Trayten Stone is one of most social kids you will ever meet, and much of San Angelo is already aware of his huge smile, thanks to the Children’s Miracle Network adding him to their 2013 list of miracle kids.
Stone has a very rare genetic disorder called Wolf–Hirschhorn syndrome, so rare that wolfhirschhorn.org estimates there to only be around 15 in Texas.
Stone’s story is inspiring; the family was once told he’d never walk or talk. Now, they have a 12-year-old son who can do both.
Trayten’s mother, Tammy Stone, mentioned that it has been quite the journey the past 12 years, beginning with her first sonogram on her second child.
“They started watching him when they did my first sonogram and saw that he was small,” said Stone. “I was low on amniotic fluid but he was ok, he was just not growing.”
Trayten was born at 35 weeks, and only weighed four pounds and five ounces. He did have trouble breathing and nursing, but was sent home after seven nights in the hospital. At that time he had to be fed with a syringe.
When her little boy had still not grown by three months of age, Early Childhood Intervention picked up the case. At first they outfitted Stone with a machine that helped her baby feed. When that didn’t work, he was outfitted with a gastronomy button to stop calorie loss.
“He kept having acid reflux,” Stone explained. “Not only was he losing calories trying to eat, but he was losing them throwing up.”
Once Trayten was old enough to travel, the Stones went to San Antonio to see a geneticist. Stone said that they even took him to SeaWorld while they were there.
“He was fine all day at SeaWorld and that night he had his first seizure,” explained Stone. “We stayed in the San Antonio hospital for seven days.”
When the diagnosis came back, it was Pitt-Rogers-Danks syndrome, a genetic disorder characterized by reduced fetal growth and mental retardation.
“They stuck with that diagnosis until last year,” said Stone. But after many years, she felt that nothing more was being done.
“I kind of felt like we had reached a stopping point, like nothing more was being done, so I wanted a second opinion,” she mentioned. “Apparently the diagnosis Trayten has can be misdiagnosed as Pitt-Rogers-Danks.”
The results came back with Wolf–Hirschhorn syndrome, a partial deletion of chromosome four, which is incredibly rare, with only one in 50,000 children having the disorder, according to Trayten Stone’s bio on cmnsanangelo.org.
Both disorders are very similar and include missing parts of chromosome four, and both are characterized by stunted growth.
Trayten exhibited stunted growth. He was mobile, but didn’t start walking until he was five, and began talking shortly after.
“Two things I think changed that, Sonrisas therapeutic horseback riding and his little brother was starting to walk,” Stone smiled. “Even though he might be behind his brother developmentally, he wasn’t going to let Bubba outdo him.”
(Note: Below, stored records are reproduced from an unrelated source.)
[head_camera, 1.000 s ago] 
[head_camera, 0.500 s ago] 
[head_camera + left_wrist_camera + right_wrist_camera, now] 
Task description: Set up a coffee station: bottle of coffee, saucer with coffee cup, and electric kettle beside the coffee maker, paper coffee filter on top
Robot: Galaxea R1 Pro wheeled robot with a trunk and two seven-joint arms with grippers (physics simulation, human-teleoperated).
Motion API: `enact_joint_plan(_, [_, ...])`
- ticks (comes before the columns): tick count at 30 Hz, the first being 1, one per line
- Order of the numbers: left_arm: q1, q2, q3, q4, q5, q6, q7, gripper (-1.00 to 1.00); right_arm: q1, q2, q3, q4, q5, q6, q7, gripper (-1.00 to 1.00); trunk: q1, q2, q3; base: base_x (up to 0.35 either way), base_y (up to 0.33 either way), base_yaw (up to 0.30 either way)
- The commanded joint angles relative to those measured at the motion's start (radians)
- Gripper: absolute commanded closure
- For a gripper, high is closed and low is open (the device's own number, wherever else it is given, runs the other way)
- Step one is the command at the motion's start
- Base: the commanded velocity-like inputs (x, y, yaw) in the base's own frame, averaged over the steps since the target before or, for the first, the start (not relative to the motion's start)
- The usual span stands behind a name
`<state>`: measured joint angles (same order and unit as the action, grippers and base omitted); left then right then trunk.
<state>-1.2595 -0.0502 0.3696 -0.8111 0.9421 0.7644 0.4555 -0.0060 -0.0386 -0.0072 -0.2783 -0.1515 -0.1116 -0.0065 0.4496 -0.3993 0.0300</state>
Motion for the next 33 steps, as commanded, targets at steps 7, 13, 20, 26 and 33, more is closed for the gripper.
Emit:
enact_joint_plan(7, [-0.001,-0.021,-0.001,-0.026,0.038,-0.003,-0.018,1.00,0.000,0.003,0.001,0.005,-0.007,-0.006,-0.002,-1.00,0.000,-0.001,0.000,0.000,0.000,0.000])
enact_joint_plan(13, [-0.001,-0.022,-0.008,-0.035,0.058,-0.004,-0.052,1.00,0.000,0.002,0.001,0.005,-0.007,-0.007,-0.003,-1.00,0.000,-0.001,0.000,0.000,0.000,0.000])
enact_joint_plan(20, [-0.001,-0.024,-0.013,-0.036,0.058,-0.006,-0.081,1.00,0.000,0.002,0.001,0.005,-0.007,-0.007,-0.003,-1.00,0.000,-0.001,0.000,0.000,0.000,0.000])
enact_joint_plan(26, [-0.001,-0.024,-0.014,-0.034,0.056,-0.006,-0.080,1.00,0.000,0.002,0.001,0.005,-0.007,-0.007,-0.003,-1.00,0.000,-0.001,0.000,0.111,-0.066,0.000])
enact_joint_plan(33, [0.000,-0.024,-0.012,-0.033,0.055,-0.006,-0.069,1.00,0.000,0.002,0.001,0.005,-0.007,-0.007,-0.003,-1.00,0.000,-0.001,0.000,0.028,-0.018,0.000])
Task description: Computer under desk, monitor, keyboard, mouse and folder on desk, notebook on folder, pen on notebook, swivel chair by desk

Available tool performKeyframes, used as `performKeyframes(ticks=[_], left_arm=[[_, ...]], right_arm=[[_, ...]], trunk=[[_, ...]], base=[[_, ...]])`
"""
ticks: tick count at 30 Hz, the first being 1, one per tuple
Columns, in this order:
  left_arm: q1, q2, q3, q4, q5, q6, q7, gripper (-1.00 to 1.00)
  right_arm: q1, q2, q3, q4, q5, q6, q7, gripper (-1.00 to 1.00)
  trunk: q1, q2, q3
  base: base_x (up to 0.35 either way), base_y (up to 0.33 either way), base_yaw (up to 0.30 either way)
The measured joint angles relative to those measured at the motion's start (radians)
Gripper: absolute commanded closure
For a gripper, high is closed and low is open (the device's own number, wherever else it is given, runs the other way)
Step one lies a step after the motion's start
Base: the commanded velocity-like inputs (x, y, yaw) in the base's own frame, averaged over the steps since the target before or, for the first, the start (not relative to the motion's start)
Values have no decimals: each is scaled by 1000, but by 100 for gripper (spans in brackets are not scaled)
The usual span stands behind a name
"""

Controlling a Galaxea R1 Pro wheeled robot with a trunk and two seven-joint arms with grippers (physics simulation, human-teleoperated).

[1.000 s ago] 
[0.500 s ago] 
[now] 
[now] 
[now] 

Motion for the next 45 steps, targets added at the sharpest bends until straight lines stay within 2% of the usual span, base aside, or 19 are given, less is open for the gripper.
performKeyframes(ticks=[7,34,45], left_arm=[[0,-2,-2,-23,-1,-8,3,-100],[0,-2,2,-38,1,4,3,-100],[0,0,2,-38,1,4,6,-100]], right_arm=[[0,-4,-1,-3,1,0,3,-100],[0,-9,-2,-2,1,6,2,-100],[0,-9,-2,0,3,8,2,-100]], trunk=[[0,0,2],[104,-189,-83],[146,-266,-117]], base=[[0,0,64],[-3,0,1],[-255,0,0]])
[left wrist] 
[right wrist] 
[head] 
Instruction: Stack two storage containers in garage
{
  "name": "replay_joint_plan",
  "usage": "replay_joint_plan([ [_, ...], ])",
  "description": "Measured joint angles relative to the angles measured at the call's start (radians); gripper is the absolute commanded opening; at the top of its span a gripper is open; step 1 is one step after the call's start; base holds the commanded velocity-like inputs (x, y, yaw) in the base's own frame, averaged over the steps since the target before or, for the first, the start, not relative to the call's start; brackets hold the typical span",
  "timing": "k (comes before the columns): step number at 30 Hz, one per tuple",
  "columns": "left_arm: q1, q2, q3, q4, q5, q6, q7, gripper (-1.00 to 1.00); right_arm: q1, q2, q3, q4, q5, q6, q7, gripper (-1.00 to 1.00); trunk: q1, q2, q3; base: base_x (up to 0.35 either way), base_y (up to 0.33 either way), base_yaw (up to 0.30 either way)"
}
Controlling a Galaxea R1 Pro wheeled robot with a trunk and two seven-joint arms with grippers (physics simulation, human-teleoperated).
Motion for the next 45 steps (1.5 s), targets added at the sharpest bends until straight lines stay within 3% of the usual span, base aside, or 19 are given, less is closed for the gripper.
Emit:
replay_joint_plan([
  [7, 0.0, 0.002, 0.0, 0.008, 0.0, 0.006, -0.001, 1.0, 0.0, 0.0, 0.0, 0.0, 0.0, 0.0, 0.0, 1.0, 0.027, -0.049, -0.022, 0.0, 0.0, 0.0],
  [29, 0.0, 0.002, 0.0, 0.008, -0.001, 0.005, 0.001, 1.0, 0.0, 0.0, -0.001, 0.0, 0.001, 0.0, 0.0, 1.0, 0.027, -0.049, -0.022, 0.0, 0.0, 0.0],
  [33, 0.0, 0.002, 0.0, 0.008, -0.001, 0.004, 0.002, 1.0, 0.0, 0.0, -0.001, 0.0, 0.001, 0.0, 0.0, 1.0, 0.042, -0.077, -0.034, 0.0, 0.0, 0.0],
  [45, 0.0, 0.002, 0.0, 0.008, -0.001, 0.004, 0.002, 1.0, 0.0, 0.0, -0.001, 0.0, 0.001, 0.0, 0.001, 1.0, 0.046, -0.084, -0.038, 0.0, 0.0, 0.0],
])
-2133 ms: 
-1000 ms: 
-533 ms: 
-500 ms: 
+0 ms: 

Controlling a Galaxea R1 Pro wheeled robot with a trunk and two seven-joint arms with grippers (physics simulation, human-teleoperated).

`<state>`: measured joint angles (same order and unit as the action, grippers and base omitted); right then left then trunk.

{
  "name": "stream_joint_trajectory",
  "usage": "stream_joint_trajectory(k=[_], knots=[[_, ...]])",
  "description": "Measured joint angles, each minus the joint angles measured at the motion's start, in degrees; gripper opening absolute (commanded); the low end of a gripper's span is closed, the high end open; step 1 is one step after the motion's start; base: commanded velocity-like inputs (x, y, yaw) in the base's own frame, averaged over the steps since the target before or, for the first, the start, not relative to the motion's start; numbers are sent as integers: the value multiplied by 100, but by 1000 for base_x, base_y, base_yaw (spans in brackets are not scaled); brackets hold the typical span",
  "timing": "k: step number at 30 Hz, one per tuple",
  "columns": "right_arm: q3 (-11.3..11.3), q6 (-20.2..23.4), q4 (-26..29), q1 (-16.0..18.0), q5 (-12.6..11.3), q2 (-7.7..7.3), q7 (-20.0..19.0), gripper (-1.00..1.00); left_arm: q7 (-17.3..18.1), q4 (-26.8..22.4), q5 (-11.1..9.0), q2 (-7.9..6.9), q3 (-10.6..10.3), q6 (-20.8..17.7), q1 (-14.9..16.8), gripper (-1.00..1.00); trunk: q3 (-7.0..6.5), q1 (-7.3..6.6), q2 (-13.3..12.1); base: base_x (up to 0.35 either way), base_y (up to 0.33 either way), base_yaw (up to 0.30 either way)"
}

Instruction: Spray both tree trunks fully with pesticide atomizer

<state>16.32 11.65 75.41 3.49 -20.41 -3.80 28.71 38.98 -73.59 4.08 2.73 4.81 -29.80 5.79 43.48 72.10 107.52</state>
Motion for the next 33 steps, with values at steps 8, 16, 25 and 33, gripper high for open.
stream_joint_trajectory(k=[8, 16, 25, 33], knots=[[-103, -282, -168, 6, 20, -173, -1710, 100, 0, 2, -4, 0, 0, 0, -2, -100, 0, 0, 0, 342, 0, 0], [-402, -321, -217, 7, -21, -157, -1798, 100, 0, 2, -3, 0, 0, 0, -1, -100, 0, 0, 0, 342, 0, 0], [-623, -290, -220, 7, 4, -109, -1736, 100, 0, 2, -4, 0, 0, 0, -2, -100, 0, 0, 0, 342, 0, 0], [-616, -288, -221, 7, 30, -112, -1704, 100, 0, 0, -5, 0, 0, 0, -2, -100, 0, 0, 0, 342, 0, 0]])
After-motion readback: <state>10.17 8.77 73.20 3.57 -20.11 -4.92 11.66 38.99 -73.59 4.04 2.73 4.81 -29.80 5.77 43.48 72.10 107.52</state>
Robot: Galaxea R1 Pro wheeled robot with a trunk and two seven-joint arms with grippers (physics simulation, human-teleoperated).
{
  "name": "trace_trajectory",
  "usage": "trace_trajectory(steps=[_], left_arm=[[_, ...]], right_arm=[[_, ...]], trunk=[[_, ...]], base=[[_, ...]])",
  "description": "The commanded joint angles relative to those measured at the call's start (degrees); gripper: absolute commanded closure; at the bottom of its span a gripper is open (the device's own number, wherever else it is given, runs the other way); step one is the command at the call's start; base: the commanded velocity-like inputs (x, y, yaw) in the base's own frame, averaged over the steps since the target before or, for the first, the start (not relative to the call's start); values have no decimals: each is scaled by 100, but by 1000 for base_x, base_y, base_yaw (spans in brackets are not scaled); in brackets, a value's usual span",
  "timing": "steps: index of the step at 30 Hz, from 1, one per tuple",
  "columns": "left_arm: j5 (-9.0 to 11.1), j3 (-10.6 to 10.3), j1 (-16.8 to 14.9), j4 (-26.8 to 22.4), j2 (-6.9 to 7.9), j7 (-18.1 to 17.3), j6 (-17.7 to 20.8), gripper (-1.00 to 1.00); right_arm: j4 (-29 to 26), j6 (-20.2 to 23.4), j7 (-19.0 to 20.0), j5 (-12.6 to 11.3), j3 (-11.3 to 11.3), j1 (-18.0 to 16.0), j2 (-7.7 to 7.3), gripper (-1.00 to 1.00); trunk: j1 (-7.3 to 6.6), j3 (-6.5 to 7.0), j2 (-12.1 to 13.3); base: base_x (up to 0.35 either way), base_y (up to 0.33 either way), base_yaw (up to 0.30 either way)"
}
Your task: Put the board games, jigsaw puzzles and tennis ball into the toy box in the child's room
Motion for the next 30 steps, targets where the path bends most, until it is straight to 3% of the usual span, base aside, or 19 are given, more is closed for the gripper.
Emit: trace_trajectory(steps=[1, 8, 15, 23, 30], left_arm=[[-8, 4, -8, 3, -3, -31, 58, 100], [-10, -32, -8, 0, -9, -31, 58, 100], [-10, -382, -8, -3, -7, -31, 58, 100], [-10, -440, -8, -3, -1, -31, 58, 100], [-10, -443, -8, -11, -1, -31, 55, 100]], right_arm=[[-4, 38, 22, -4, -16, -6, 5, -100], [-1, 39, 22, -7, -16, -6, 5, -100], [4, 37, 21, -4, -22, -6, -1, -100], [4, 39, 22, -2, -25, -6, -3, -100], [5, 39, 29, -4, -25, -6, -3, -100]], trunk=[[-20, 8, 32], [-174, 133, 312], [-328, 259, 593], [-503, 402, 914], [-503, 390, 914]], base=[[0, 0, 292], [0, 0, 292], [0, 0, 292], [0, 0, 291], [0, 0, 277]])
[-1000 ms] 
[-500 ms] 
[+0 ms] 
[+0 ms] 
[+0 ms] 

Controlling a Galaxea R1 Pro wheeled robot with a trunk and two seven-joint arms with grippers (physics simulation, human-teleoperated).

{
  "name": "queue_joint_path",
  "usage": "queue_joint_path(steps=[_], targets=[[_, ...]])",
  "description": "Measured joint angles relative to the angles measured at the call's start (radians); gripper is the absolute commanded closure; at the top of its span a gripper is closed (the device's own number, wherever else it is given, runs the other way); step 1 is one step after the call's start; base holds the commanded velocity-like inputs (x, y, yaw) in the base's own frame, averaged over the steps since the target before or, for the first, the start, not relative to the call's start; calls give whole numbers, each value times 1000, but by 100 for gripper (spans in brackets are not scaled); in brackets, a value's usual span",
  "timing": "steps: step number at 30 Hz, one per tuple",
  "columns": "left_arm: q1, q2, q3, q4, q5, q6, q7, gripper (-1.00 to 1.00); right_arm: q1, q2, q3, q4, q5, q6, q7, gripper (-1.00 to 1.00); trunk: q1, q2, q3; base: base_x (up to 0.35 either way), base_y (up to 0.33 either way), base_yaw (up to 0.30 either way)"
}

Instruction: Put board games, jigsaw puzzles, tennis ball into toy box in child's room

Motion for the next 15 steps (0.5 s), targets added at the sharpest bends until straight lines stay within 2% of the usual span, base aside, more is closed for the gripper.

Stone fondly recounted the memory of her 5-year-old at the time letting go of the walker, then progressing to walking with minimal assistance. Eventually he was walking on his own, and began speaking shortly thereafter.
Once Trayten began walking, there was no slowing him down, he became a very active and social kid.
“I would take him to my daughter’s gymnastics competitions and he would walk over to other people,” Stone laughed. “He forced me to be more social, he's my social butterfly.”
His socialness extends to his presence at school, where Stone says that there is no one at TLCA that doesn’t know the smiling boy.
“We go somewhere and we’ll hear ‘That’s Trayten!’” Stone smiled.
The future does hold some problems for the sixth grader, but the Stone family is taking it one day at a time.
They don’t think he’s going to get any bigger,” she explained. “In his case, the worst case is that his seizures will get worse.”
Currently Trayten is on five different seizure medications, but so far the severity of the seizures has seemed to level out.
The Stones continue to participate in the Children’s Miracle Network, and young Trayten will be involved at the Rodeo and the Radiothon coming up Feb. 27.